## [What the exercise asks]
Please make sure what you return matches the listing below exactly, minus its pictures.

## [Given information]
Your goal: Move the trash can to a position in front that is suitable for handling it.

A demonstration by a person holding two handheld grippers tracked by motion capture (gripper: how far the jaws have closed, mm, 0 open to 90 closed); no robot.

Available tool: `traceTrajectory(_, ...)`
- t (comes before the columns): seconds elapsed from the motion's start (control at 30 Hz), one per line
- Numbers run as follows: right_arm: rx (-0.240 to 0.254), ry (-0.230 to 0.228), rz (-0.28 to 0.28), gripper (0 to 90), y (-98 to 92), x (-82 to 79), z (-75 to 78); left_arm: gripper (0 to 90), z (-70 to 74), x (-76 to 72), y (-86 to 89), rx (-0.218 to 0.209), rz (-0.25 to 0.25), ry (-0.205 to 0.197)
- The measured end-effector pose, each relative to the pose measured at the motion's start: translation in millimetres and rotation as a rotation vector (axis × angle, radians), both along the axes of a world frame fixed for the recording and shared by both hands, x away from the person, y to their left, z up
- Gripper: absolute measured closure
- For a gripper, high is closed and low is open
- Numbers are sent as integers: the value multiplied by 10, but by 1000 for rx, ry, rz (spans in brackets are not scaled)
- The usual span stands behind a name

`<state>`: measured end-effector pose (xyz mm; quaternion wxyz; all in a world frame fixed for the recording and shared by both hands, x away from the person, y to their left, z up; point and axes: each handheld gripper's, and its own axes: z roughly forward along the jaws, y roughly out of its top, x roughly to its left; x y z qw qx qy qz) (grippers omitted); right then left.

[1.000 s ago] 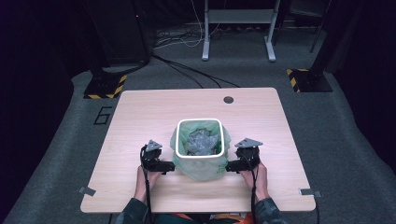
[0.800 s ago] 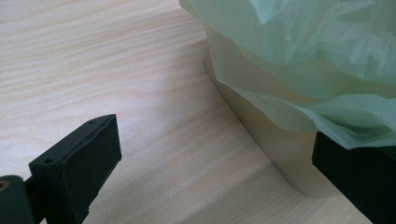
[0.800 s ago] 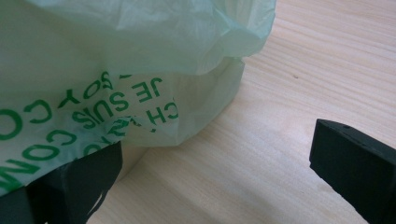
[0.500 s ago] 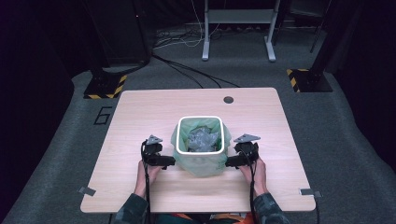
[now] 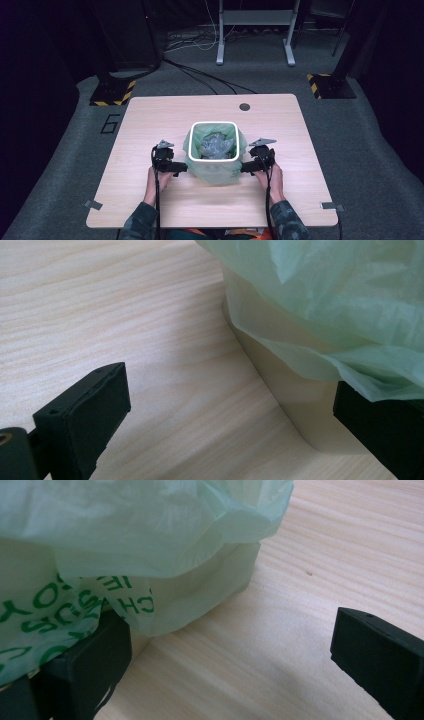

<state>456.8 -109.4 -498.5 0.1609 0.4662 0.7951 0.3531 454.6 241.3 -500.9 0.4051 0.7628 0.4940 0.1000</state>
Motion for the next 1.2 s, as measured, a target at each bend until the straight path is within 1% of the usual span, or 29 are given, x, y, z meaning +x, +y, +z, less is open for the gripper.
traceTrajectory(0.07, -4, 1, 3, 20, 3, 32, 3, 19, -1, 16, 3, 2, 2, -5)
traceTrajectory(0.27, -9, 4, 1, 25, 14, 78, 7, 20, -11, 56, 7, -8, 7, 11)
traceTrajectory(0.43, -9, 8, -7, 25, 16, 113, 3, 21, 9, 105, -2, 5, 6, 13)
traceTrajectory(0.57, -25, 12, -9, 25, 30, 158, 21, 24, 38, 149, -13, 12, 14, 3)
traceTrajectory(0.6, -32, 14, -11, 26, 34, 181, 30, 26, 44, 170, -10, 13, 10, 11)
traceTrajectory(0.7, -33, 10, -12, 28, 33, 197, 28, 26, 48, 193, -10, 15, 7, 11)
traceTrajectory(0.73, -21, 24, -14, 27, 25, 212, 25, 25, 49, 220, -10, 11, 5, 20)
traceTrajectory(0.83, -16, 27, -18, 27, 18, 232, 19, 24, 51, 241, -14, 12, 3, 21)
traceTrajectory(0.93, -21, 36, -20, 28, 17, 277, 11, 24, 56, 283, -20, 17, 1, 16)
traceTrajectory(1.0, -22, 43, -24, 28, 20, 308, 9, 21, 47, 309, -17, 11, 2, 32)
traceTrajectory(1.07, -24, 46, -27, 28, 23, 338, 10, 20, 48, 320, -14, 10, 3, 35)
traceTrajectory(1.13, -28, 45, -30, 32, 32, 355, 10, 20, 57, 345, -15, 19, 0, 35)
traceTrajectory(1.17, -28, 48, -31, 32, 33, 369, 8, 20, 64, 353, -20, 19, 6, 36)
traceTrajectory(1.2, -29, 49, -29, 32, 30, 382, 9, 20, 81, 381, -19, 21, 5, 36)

## [Answer box]
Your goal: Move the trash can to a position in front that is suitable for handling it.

A demonstration by a person holding two handheld grippers tracked by motion capture (gripper: how far the jaws have closed, mm, 0 open to 90 closed); no robot.

Available tool: `traceTrajectory(_, ...)`
- t (comes before the columns): seconds elapsed from the motion's start (control at 30 Hz), one per line
- Numbers run as follows: right_arm: rx (-0.240 to 0.254), ry (-0.230 to 0.228), rz (-0.28 to 0.28), gripper (0 to 90), y (-98 to 92), x (-82 to 79), z (-75 to 78); left_arm: gripper (0 to 90), z (-70 to 74), x (-76 to 72), y (-86 to 89), rx (-0.218 to 0.209), rz (-0.25 to 0.25), ry (-0.205 to 0.197)
- The measured end-effector pose, each relative to the pose measured at the motion's start: translation in millimetres and rotation as a rotation vector (axis × angle, radians), both along the axes of a world frame fixed for the recording and shared by both hands, x away from the person, y to their left, z up
- Gripper: absolute measured closure
- For a gripper, high is closed and low is open
- Numbers are sent as integers: the value multiplied by 10, but by 1000 for rx, ry, rz (spans in brackets are not scaled)
- The usual span stands behind a name

`<state>`: measured end-effector pose (xyz mm; quaternion wxyz; all in a world frame fixed for the recording and shared by both hands, x away from the person, y to their left, z up; point and axes: each handheld gripper's, and its own axes: z roughly forward along the jaws, y roughly out of its top, x roughly to its left; x y z qw qx qy qz) (grippers omitted); right then left.

[1.000 s ago] 
[0.800 s ago] 
[0.800 s ago] 
[0.500 s ago] 
[now] 

<state>456.8 -109.4 -498.5 0.1609 0.4662 0.7951 0.3531 454.6 241.3 -500.9 0.4051 0.7628 0.4940 0.1000</state>
Motion for the next 1.2 s, as measured, a target at each bend until the straight path is within 1% of the usual span, or 29 are given, x, y, z meaning +x, +y, +z, less is open for the gripper.
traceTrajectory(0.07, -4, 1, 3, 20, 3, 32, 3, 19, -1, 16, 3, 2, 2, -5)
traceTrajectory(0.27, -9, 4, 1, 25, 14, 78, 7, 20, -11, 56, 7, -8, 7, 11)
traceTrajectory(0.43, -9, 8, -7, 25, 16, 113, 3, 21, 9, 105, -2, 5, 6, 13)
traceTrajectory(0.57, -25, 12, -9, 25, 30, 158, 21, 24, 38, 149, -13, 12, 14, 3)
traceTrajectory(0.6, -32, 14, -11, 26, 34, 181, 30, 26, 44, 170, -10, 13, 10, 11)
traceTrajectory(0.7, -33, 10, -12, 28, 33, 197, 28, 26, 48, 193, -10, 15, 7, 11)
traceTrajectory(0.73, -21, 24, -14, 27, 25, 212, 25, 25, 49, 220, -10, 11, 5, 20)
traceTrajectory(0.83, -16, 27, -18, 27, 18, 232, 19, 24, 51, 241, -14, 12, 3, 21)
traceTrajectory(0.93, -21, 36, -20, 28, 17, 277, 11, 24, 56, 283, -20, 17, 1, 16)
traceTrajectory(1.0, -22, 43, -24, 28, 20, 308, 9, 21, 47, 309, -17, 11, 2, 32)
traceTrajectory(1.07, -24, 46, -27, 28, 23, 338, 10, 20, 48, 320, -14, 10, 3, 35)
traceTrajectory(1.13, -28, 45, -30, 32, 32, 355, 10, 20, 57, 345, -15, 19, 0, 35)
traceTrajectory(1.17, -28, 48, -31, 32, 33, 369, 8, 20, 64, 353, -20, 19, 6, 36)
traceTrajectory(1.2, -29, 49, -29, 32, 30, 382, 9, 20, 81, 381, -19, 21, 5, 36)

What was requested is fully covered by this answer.